Give back the whole listing verbatim, printing none of its pictures.

= = = = =

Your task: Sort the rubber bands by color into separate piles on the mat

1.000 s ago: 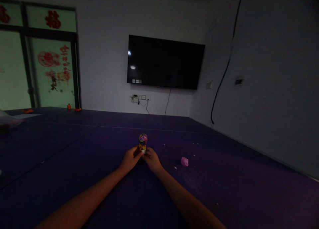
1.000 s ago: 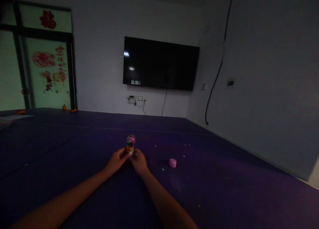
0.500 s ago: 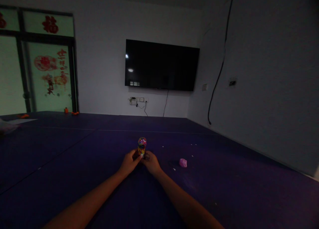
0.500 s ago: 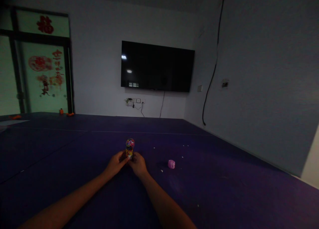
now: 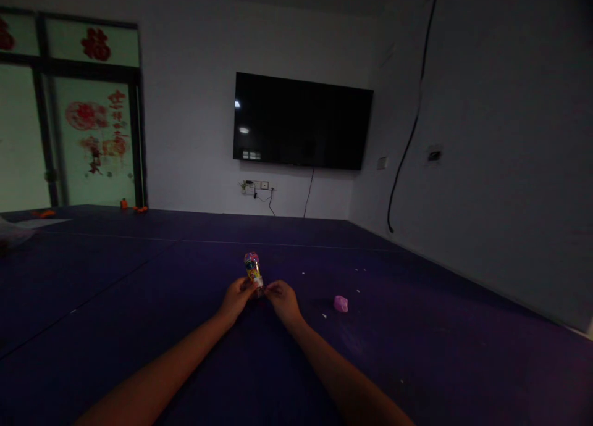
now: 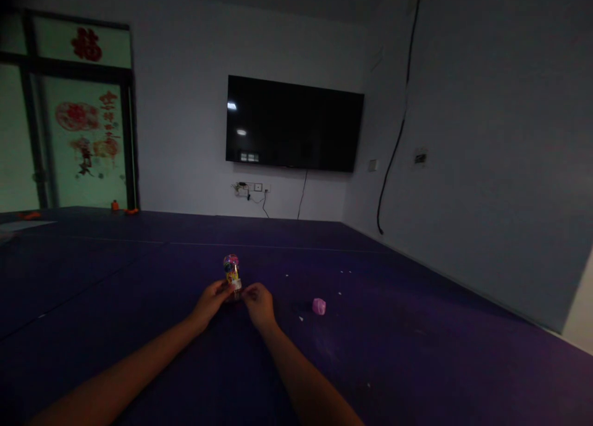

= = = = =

#### Task output
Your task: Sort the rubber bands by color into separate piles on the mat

1.000 s ago: 
1.000 s ago: 
0.500 s ago: 
0.500 s ago: 
now: 
now: 

No further output is required, since the answer is complete.